What is required | Each record below needs to be copied out exactly as it stands.

*** Given records ***

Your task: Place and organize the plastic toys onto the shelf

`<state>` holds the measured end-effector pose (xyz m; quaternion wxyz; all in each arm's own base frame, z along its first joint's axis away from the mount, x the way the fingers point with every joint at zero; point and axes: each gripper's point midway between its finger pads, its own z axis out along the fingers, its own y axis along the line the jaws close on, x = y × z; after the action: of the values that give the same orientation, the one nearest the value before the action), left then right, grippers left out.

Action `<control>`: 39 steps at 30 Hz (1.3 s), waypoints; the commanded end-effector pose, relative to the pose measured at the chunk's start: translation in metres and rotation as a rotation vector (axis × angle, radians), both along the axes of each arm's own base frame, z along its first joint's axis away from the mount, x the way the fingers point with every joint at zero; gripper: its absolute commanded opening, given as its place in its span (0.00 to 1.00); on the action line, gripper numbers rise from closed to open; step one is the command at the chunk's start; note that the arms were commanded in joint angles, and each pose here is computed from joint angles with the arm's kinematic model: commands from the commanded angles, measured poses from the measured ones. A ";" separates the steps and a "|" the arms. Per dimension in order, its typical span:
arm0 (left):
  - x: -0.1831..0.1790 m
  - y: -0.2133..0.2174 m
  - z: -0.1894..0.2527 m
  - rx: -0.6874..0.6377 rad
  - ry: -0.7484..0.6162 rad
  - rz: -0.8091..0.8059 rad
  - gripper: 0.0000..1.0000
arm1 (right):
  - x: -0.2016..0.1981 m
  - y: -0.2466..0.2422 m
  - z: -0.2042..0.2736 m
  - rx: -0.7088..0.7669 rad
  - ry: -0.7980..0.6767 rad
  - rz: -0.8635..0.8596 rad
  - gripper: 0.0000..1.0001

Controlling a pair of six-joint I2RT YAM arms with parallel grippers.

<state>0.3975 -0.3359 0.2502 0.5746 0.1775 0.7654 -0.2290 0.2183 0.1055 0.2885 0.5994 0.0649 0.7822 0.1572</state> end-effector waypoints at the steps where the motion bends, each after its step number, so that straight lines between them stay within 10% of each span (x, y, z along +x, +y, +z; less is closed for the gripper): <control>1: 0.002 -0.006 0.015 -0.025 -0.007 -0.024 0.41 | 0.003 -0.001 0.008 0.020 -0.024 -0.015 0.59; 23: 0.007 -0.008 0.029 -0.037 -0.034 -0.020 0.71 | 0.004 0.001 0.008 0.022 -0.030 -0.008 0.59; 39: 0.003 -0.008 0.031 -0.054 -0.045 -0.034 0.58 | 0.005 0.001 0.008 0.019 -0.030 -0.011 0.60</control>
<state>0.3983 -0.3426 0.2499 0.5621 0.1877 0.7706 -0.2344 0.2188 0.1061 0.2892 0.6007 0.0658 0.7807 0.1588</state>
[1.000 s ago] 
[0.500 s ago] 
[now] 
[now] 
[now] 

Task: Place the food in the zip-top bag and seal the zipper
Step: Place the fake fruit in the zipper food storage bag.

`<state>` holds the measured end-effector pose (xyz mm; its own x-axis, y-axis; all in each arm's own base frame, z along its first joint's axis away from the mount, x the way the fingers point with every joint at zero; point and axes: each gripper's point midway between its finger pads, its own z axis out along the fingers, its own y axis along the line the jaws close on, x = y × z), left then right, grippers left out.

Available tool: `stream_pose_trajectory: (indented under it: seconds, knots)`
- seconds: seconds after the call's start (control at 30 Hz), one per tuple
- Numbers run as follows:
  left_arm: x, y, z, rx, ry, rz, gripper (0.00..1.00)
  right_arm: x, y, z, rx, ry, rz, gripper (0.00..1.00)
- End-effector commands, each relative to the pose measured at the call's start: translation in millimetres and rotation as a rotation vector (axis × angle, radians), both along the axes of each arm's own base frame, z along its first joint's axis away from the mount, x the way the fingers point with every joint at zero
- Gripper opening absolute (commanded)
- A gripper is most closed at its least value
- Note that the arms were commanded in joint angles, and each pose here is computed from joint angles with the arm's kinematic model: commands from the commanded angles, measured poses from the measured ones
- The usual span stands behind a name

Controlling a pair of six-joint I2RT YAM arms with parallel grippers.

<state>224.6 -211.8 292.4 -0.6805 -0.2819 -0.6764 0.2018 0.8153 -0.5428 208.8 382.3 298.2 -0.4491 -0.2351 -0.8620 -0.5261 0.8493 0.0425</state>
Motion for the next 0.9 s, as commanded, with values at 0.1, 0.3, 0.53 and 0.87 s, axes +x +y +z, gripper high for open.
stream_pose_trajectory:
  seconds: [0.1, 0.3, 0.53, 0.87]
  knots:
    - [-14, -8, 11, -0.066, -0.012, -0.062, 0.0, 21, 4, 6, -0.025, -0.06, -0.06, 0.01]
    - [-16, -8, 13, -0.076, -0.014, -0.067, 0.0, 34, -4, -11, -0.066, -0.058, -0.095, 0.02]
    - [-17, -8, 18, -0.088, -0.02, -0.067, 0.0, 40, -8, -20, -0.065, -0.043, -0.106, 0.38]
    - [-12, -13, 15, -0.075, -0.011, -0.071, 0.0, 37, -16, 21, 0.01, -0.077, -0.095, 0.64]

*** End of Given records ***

Answer below |
Your task: Place and organize the plastic toys onto the shelf

`<state>` holds the measured end-effector pose (xyz m; quaternion wxyz; all in each arm's own base frame, z along its first joint's axis away from the mount, x the way the fingers point with every joint at zero; point and axes: each gripper's point midway between its finger pads, its own z axis out along the fingers, its own y axis along the line the jaws close on, x = y × z; after the action: of the values that give the same orientation, the one nearest the value before the action), left then right, grippers left out.

Action `<control>`: 39 steps at 30 Hz (1.3 s), waypoints; the commanded end-effector pose, relative to the pose measured at the chunk's start: translation in metres and rotation as a rotation vector (axis × angle, radians), both along the axes of each arm's own base frame, z along its first joint's axis away from the mount, x the way the fingers point with every joint at zero; gripper: its absolute commanded opening, given as its place in its span (0.00 to 1.00); on the action line, gripper numbers rise from closed to open; step one is the command at the chunk's start; note that the arms were commanded in joint angles, and each pose here is computed from joint angles with the arm's kinematic model: commands from the commanded angles, measured poses from the measured ones. A ";" separates the steps and a "|" the arms. Per dimension in order, its typical span:
arm0 (left):
  - x: -0.1831..0.1790 m
  - y: -0.2133..0.2174 m
  - z: -0.1894..0.2527 m
  - rx: -0.6874..0.6377 rad
  - ry: -0.7484..0.6162 rad
  - rz: -0.8091..0.8059 rad
  - gripper: 0.0000..1.0000
arm1 (right):
  - x: -0.2016..0.1981 m
  - y: -0.2466..0.2422 m
  - z: -0.2042..0.2736 m
  - rx: -0.7088..0.7669 rad
  - ry: -0.7980..0.6767 rad
  - rz: -0.8635..0.8596 rad
  - gripper: 0.0000..1.0001

Controlling a pair of six-joint I2RT YAM arms with parallel grippers.

<state>0.3975 -0.3359 0.2502 0.5746 0.1775 0.7654 -0.2290 0.2183 0.1055 0.2885 0.5994 0.0649 0.7822 0.1572</state> end-effector waypoints at the steps where the motion bends, each after its step number, so that straight lines between them stay within 10% of each span (x, y, z along +x, +y, +z; less is closed for the gripper): <control>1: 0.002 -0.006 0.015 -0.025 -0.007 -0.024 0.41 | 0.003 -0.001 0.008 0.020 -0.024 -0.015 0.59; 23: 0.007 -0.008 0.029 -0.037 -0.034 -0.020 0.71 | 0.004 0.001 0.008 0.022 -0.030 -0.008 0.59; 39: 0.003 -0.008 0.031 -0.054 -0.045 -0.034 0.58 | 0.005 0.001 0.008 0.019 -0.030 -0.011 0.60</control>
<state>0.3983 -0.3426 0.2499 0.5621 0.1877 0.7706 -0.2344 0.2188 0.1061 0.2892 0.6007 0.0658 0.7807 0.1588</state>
[1.000 s ago] 
[0.500 s ago] 
[now] 
[now] 
[now] 

Task: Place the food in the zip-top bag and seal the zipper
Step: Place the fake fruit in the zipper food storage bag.

`<state>` holds the measured end-effector pose (xyz mm; its own x-axis, y-axis; all in each arm's own base frame, z along its first joint's axis away from the mount, x the way the fingers point with every joint at zero; point and axes: each gripper's point midway between its finger pads, its own z axis out along the fingers, its own y axis along the line the jaws close on, x = y × z), left then right, grippers left out.

Available tool: `stream_pose_trajectory: (indented under it: seconds, knots)`
- seconds: seconds after the call's start (control at 30 Hz), one per tuple
- Numbers run as follows:
  left_arm: x, y, z, rx, ry, rz, gripper (0.00..1.00)
  right_arm: x, y, z, rx, ry, rz, gripper (0.00..1.00)
- End-effector commands, each relative to the pose measured at the call's start: translation in millimetres and rotation as a rotation vector (axis × angle, radians), both along the axes of each arm's own base frame, z along its first joint's axis away from the mount, x the way the fingers point with every joint at zero
- Gripper opening absolute (commanded)
- A gripper is most closed at its least value
- Note that the arms were commanded in joint angles, and each pose here is computed from joint angles with the arm's kinematic model: commands from the commanded angles, measured poses from the measured ones
- The usual span stands behind a name

Controlling a pair of six-joint I2RT YAM arms with parallel grippers.

<state>224.6 -211.8 292.4 -0.6805 -0.2819 -0.6764 0.2018 0.8153 -0.5428 208.8 382.3 298.2 -0.4491 -0.2351 -0.8620 -0.5261 0.8493 0.0425</state>
Motion for the next 0.9 s, as commanded, with values at 0.1, 0.3, 0.53 and 0.87 s, axes +x +y +z, gripper high for open.
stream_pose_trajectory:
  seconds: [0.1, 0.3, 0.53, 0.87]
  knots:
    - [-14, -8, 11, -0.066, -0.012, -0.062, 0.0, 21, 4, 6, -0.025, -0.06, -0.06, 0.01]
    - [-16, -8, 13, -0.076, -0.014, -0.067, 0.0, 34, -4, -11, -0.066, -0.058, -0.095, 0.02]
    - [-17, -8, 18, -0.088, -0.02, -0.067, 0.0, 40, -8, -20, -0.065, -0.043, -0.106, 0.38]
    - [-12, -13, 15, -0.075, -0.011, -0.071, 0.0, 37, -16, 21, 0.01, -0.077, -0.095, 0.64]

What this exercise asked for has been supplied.